CHP Niğde Milletvekili Ömer Fethi Gürer, çözülemeyen cinayetlerin çözüldüğü, yıllardır kayıp olan insanların bulunduğu sabah kuşağı programını Meclis gündemine taşıdı. Gürer, İçişleri Bakanı Süleyman Soylu tarafından yanıtlanması istemiyle yönelttiği soru önergesinde, “İçişleri Bakanlığınca bu TV programında yer alan değerlendirmelere bakış ve yaklaşım nedir? TV programının ekip ve ekipmanları, emniyet teşkilatında yok mudur?” diye sordu.
OdaTV'nin haberine göre, CHP Niğde Milletvekili Ömer Fethi Gürer, İçişleri Bakanı Süleyman Soylu’ya, Müge Anlı'nın sunuculuğunu yaptığı ve özel bir televizyon kanalında sabah kuşağında yayınlanan programda çözülen cinayetlerin, emniyet güçleri tarafından çözülememiş olmasının bakanlık tarafından nasıl değerlendirildiğini sordu.
İçişleri Bakanı Süleyman Soylu tarafından yanıtlanması istemiyle yönelttiği soru önergesinde, “Özel bir Televizyon Kanalında bir sabah kuşağı programında bugüne kadar onlarca cinayetin faillerinin belirlendiği, bu program ile pek çok cinayet zanlısının yakalandığı, yüzlerce kayıp çocuk ve vatandaşın bulunduğu, yıllardır çözülemeyen ve emniyet güçleri tarafından rafa kaldırılan cinayetlerin perde arkalarının çözüldüğü ve zanlıların bu program sayesinde yakalandığı belirtilmektedir” denildi.
'Emniyet'te yok mu?'
CHP Niğde Milletvekili Gürer, önergesinde televizyon programında ifade edildiği gibi, "yakalanan katil sayısının kaç olduğunu, polis teşkilatının bu tür olaylardan yeterince sonuç alamadığı olayın ne kadar olduğunu, emniyet güçleri tarafından rafa kaldırılmasına rağmen TV programı ile çözülen cinayetlerin sayısın ne olduğunu" sordu.
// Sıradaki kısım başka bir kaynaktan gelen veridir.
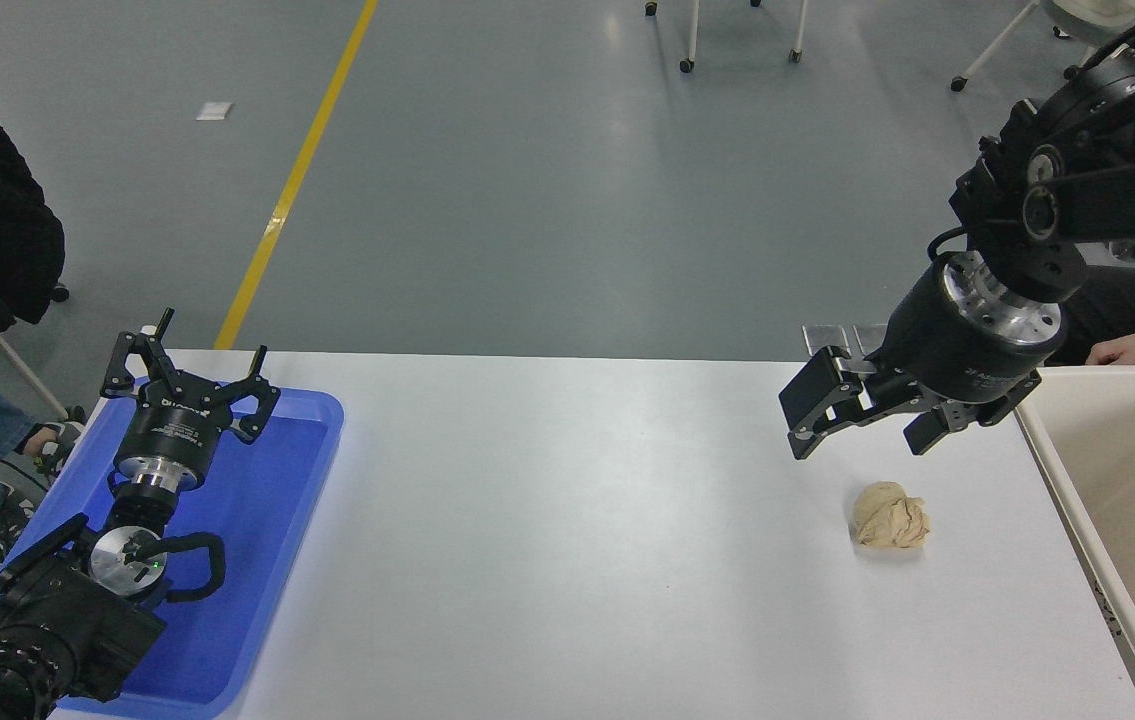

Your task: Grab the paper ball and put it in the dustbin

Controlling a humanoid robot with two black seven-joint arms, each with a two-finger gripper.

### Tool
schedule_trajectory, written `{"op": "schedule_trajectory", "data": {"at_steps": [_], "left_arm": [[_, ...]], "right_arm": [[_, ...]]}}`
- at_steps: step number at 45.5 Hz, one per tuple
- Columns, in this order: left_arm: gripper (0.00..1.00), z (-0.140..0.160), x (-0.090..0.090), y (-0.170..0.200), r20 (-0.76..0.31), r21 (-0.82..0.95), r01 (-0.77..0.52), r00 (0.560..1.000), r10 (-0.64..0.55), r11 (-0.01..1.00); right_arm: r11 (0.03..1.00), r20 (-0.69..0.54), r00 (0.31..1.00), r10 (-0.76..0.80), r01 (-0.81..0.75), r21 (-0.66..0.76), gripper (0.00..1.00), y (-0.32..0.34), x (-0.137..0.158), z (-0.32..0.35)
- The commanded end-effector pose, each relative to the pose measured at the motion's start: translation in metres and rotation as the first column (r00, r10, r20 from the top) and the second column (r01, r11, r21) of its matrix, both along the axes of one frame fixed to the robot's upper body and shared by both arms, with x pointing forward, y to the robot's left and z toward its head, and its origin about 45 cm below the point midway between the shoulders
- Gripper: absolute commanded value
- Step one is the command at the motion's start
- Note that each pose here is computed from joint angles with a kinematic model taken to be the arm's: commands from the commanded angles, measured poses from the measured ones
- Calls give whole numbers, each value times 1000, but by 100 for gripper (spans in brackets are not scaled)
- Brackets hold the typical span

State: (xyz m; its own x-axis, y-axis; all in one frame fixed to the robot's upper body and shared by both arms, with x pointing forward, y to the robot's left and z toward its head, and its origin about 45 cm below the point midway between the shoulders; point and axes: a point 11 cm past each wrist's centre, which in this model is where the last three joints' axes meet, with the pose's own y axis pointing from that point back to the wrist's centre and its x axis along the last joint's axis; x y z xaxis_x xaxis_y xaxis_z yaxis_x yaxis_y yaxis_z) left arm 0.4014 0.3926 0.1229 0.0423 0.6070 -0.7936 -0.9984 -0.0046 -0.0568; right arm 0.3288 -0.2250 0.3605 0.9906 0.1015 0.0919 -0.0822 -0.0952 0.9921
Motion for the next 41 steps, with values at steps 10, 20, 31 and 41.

Gürer, “İçişleri Bakanlığınca bu TV programında yer alan değerlendirmelere bakış ve yaklaşım nedir? TV programının ekip ve ekipmanları, TV programının ekip ve ekipmanları kadar yok mudur?” şeklindeki soruların yanıtlanmasını istedi.
Neden canlı yayında itiraf ediyorlar?
Peki Müge Anlı'nın programındaki bu itiraflar nasıl gerçekleşiyor? BBC Türkçe'nin haberine göre, Türkiye Psikiyatri Derneği eski başkanı Şeref Özer, bu tür itiraf örneklerinde iki durumun geçerli olduğunu ifade ediyor ve ekliyor, "Biri zanlıları programa çıkartan durum, diğeri ise onlara bu itirafları yaptıran durum".
Özer, zanlıların programlara çıkış sebebinin, 'bilinçle' ilişkili olduğunu söylüyor. Özer bu kişilerin, "Eğer bu programa çıkmazsam çevrem suçlu olduğumu düşünür" psikolojisi ile bilinçli bir şekilde karar alarak bu programlara katıldıklarını ifade ediyor. Şeref Özer, suç işlemiş kişilere böyle itirafları yaptıran durumun ise psikiyatri biliminde, "bilinç dışı hareketler" olarak tanımlandığını söylüyor.
Sorgu odası etkisi
Kişinin, işlediği suçun baskısından kurtulmak için "bilinci dışında" hata yapmaya yönelebildiğini, cezalandırılmak isteyebileceğini anlatıyor. Özer, canlı yayınların da zanlılar üzerinde 'polis sorgu odası baskısı yaratabildiğinin' altını çiziyor.